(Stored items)
Content starts

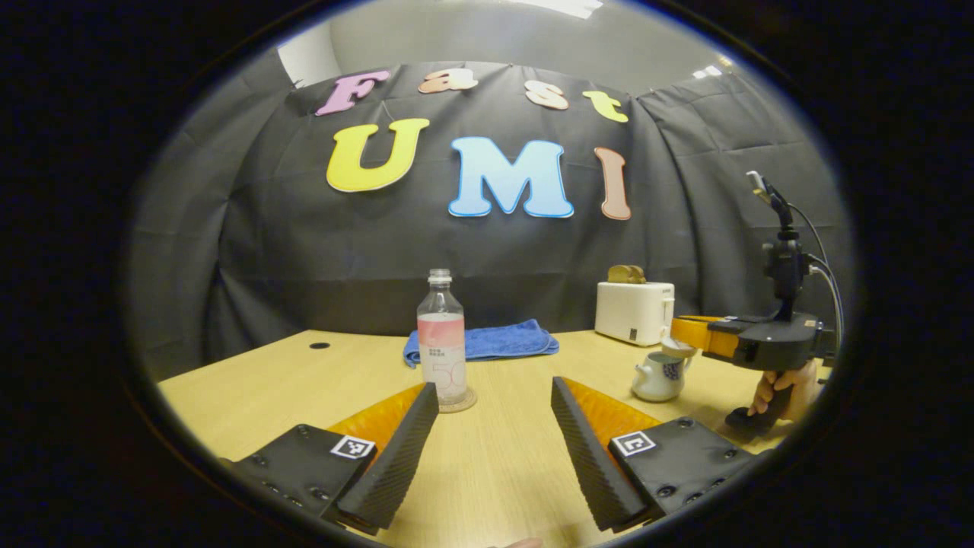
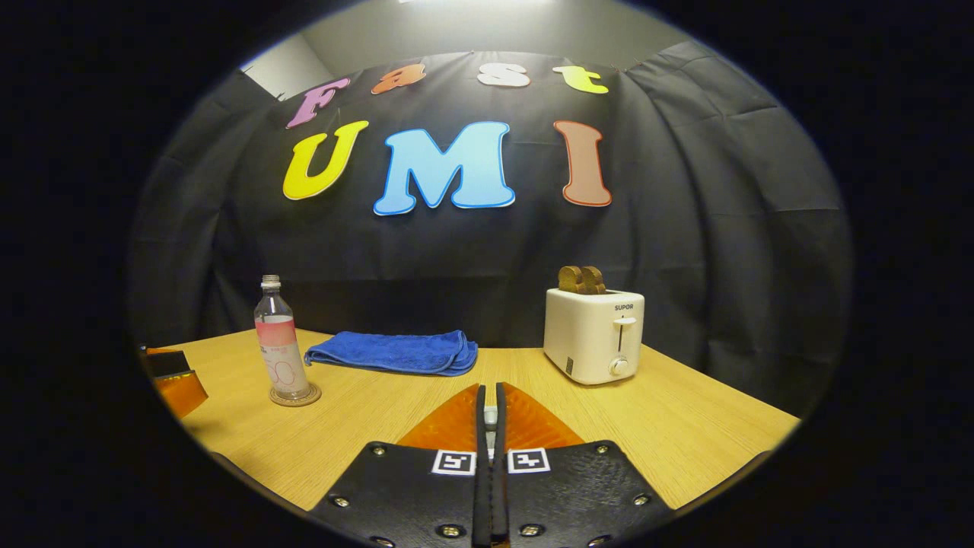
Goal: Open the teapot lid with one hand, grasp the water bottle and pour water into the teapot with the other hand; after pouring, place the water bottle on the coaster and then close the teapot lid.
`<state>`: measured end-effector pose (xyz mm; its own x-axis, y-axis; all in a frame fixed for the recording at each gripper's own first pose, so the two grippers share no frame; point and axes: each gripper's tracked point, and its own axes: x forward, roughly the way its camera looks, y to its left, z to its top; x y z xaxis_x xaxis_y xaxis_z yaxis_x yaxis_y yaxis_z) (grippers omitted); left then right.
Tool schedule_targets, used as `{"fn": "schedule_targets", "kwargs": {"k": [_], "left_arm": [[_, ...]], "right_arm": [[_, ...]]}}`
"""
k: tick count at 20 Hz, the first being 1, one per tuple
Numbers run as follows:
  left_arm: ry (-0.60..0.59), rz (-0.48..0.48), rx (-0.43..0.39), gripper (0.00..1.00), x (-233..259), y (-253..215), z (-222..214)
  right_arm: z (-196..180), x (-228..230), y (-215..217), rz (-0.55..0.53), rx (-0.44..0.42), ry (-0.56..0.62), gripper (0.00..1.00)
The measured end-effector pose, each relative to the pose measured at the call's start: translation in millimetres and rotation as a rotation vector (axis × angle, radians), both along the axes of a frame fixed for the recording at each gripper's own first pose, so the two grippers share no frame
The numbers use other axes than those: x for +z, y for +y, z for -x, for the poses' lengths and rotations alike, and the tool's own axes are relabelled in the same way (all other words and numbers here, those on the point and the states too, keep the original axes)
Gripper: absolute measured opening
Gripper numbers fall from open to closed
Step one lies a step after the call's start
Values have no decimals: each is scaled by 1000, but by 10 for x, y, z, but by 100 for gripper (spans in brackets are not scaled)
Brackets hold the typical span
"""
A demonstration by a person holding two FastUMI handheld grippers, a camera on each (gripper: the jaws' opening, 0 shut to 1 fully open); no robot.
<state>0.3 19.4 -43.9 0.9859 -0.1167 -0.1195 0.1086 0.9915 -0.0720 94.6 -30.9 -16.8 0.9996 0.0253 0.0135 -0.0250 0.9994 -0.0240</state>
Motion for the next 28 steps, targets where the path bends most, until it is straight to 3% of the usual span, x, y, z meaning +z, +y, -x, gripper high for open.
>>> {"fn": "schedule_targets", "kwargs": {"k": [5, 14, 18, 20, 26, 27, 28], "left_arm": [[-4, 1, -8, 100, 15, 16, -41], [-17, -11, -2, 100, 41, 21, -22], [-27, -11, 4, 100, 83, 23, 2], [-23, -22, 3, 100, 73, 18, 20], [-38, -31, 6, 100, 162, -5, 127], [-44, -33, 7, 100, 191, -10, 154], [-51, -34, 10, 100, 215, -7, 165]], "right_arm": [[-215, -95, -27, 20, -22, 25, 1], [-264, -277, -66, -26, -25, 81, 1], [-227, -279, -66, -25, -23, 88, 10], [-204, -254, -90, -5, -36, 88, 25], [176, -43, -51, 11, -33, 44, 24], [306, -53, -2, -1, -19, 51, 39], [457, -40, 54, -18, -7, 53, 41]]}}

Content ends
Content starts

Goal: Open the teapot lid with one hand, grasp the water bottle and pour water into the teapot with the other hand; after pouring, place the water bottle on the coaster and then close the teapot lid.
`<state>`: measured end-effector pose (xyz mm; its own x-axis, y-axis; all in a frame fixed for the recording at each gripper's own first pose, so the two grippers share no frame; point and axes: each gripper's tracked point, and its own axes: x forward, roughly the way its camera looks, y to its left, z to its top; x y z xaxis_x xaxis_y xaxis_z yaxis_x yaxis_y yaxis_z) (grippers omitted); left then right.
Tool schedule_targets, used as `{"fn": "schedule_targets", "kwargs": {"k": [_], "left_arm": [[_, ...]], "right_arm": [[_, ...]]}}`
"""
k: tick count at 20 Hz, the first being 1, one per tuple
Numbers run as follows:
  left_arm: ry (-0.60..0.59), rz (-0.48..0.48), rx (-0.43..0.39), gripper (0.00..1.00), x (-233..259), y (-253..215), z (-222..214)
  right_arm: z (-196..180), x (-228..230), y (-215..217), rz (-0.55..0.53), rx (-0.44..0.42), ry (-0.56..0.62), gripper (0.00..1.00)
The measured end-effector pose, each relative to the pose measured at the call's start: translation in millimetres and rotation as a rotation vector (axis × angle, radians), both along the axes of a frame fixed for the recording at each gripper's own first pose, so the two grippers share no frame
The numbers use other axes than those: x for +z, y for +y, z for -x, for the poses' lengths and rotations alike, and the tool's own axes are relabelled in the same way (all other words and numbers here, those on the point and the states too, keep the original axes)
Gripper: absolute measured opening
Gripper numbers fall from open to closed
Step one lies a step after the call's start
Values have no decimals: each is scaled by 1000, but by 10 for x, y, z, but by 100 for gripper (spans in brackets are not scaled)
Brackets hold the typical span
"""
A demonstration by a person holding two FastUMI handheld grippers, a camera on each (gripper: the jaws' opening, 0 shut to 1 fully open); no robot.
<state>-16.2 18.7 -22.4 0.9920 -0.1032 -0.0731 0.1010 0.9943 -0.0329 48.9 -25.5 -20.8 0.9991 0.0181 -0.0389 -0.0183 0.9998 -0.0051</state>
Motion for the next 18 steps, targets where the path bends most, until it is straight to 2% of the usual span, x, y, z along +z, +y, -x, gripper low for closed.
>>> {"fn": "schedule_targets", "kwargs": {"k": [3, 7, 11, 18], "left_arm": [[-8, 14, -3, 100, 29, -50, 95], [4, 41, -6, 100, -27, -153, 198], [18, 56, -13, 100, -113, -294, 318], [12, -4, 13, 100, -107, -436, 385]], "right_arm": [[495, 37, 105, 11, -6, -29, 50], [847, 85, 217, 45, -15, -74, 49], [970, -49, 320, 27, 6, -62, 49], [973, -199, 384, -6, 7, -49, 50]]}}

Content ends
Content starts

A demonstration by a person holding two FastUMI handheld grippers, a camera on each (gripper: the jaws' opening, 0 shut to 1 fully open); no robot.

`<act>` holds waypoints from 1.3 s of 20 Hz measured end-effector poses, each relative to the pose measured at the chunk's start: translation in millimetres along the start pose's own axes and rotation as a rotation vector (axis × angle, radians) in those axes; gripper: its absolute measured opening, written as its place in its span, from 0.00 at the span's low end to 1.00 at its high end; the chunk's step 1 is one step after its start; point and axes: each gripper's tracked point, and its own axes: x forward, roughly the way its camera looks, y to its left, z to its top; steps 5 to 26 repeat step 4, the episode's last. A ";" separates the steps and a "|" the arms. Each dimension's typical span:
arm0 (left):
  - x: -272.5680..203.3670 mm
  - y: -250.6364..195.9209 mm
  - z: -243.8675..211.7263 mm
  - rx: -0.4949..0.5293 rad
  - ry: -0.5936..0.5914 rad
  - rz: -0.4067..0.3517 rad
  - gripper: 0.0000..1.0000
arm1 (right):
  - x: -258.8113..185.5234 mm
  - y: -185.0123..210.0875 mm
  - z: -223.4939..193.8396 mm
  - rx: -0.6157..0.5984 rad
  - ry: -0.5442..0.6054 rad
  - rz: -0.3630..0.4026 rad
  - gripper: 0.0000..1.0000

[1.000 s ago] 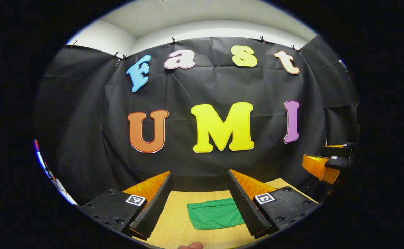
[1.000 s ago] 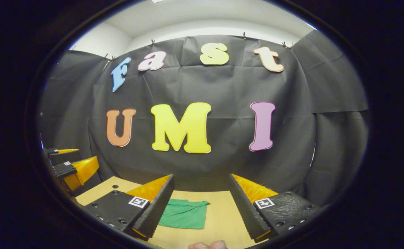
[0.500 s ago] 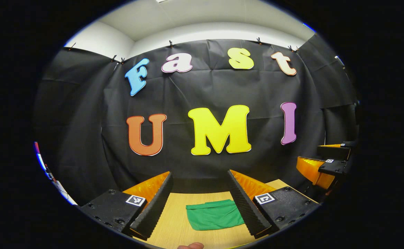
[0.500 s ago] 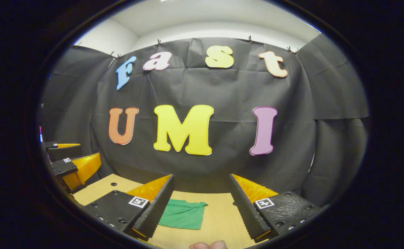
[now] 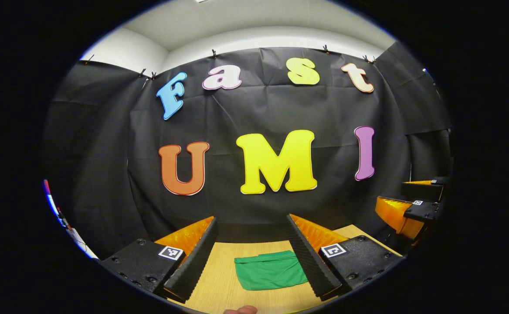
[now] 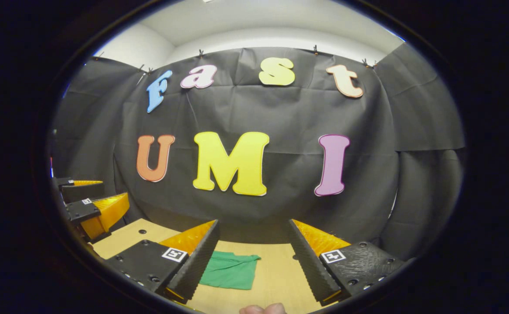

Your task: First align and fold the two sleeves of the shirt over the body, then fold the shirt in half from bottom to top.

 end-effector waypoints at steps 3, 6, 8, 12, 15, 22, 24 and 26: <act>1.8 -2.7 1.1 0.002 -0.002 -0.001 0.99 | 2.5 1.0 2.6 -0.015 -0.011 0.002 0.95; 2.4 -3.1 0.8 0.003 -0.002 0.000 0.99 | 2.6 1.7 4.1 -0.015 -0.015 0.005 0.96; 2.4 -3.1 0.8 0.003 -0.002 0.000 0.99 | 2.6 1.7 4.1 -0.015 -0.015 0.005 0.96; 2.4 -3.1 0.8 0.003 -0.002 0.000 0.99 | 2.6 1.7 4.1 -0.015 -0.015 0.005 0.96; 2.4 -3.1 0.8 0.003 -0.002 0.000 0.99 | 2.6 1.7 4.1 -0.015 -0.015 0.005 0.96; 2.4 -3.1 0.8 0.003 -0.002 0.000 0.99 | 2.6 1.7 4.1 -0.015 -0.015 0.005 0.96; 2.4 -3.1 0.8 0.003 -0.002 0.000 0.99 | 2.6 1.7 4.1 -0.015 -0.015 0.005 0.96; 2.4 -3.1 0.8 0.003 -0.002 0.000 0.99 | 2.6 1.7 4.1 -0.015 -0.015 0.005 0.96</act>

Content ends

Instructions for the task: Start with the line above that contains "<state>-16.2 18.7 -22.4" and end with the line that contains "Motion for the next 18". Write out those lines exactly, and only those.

Output:
<state>-16.2 18.7 -22.4 0.9920 -0.1032 -0.0731 0.1010 0.9943 -0.0329 48.9 -25.5 -20.8 0.9991 0.0181 -0.0389 -0.0183 0.9998 -0.0051</state>
Motion for the next 18 steps, targets where the path bends most, until it is straight to 2% of the usual span, x, y, z along +z, +y, -x, gripper low for closed.

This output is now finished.